What do these statistics signify? The average duration of a work stoppage by an individual bargaining unit? Or other? Here in Oregon, we've just settled a nurse's strike at Oregon Health & Science University (OHSU) with a duration of 56 days, as I recall. And a metal workers strike that got converted into a nasty "lockout" by management at Wah Chang Teledyne in Albany lasted six months.

But the percentage of workers in unions in this country is about the lowest in the OECD countries, and substantially lower than it was in the salad days in the American economy up until 1973, so the impact of strikes is quite limited these days.

-Ray



To: smolejv@gmx.net who wrote (17882)4/6/2002 12:19:43 PM
From: AC Flyer  Read Replies (3) | Respond to of 74559
 
Meaningless without a definition of the stat. (1) Average length of strike and (2) Days lost to strikes per capita in the national workforce are two completely different stats. Your data is most likely (1). If you looked at (2) you would see a totally different picture.

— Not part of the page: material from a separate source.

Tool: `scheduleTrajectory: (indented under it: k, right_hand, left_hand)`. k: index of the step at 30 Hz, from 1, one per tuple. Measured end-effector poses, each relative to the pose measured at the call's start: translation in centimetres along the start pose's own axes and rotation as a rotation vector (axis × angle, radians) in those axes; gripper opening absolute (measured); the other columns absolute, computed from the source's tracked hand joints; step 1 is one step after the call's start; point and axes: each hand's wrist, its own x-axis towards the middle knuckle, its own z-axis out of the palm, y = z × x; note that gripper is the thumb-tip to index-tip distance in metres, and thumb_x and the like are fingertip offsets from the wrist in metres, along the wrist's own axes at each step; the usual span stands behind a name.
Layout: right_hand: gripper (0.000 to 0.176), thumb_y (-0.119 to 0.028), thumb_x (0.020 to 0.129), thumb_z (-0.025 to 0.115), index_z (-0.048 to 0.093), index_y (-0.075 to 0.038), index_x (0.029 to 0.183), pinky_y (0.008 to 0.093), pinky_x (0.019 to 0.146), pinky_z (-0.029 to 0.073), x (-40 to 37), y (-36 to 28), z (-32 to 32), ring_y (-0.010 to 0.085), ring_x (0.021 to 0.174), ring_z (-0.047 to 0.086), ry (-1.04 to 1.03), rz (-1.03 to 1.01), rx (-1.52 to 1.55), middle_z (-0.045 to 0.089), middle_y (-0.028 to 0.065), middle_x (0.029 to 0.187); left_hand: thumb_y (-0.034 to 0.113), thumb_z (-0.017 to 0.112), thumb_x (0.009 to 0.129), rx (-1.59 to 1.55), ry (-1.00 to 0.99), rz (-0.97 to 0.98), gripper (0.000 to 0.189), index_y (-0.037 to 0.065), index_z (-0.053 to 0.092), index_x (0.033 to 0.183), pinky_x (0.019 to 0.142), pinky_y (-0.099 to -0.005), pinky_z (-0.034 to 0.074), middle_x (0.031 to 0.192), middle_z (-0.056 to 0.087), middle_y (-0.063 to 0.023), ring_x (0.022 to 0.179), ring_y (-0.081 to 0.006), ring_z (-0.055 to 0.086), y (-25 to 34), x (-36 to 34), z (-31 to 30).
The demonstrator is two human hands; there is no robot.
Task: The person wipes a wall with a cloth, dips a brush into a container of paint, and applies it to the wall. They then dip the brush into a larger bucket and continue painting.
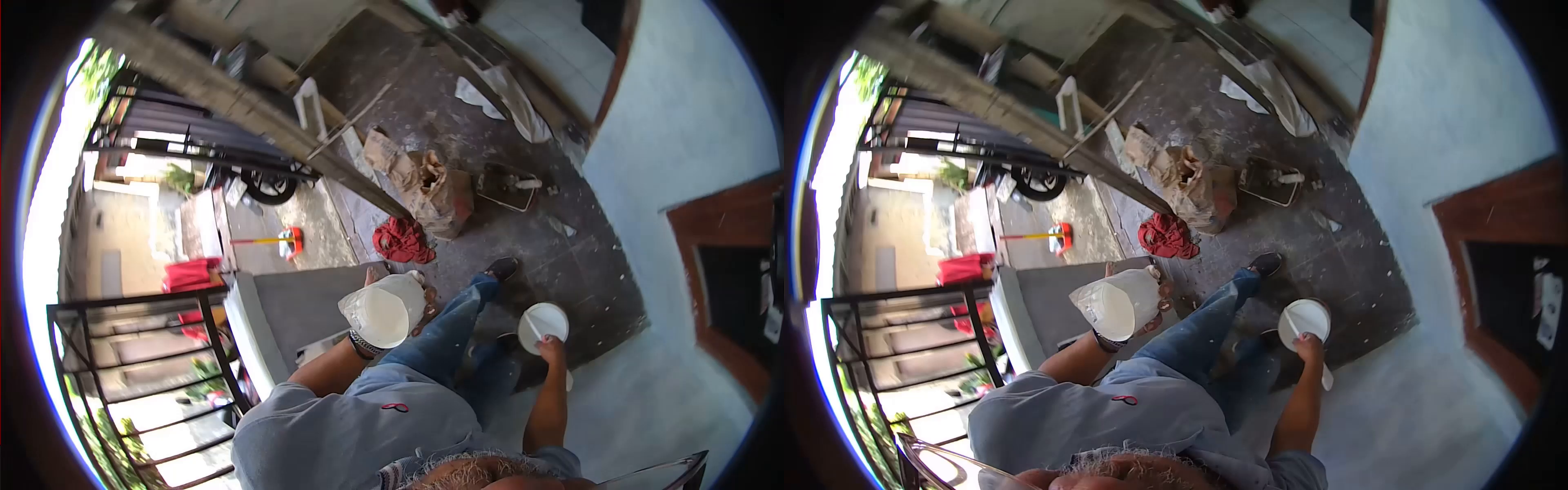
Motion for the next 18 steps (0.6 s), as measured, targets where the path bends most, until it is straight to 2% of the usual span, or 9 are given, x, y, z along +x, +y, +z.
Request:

The reason for this is obvious. Collective bargaining in the US takes place under totally different conditions to that in most "Euro" countries (Canada is a Euro country for all practical purposes). To illustrate this, a labor lawyer once described the implicit contract between US employer and US employee to me thus: "you can fire someone for a good reason, a bad reason or no reason, as long as you don't violate their civil rights." And this is in Massachusetts, one of the more pro-labor union states in the US. Many US states do not allow the economic abomination of the so-called closed-shop. These are the "right to work" states, where a worker can not be coerced into throwing his money down some Union rat-hole. Of course, we still have to deal nationally with the NLRB (National Labor Relations Board) which is staffed by neo-Communists like Raymond Duray.

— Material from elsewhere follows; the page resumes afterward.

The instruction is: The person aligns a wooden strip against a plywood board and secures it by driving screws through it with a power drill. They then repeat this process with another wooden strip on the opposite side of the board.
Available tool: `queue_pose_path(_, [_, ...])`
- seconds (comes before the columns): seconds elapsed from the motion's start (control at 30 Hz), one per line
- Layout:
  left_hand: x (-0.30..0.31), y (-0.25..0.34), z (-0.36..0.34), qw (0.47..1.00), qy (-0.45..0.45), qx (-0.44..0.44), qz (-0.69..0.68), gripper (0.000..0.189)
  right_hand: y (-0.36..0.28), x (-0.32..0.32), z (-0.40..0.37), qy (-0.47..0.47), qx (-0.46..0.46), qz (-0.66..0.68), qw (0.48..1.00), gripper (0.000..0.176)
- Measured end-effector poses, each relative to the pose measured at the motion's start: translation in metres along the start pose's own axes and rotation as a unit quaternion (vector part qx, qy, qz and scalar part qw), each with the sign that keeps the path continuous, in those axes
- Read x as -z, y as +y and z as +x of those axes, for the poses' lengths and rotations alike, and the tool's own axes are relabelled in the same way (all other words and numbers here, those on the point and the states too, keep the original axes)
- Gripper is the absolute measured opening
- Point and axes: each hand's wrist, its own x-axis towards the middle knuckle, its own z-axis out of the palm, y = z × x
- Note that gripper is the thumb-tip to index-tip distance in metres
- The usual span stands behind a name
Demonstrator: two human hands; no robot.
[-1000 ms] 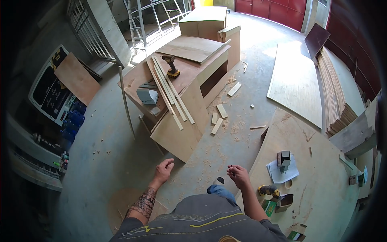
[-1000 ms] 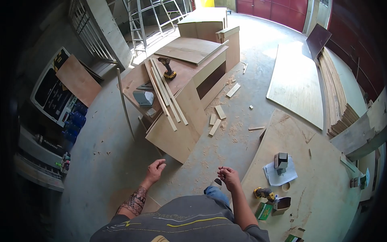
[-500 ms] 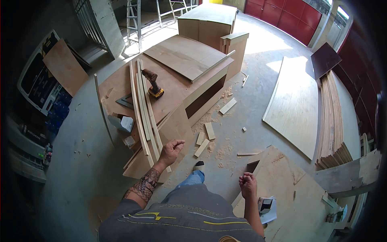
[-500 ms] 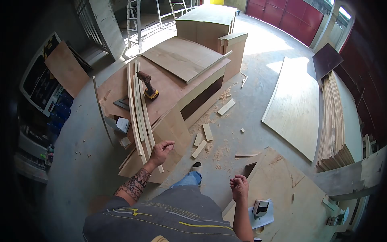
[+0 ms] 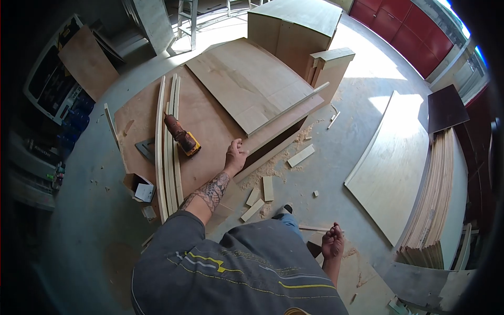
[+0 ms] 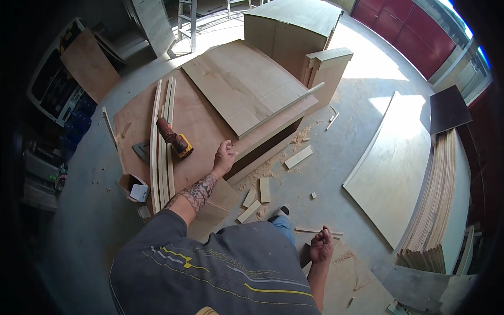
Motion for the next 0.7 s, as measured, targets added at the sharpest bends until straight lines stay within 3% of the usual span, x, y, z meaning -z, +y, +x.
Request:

So, when US workers strike it's because they have a heartfelt grievance of some kind (as framed by their local AFL-CIO bloodsucker). When Euro-workers strike, it's because they didn't like the meatballs served in the cafeteria that day or because there's no toilet paper in the bathroom or some such equally pressing issue. Hence the difference in strike length.



To: smolejv@gmx.net who wrote (17882)4/6/2002 3:04:16 PM
From: LLCF  Read Replies (2) | Respond to of 74559
 
It's interesting that they don't list France... no doubt because it's silly to mike the amateurs with the real Pro. Or perhaps it's because their looking for "productive days" lost.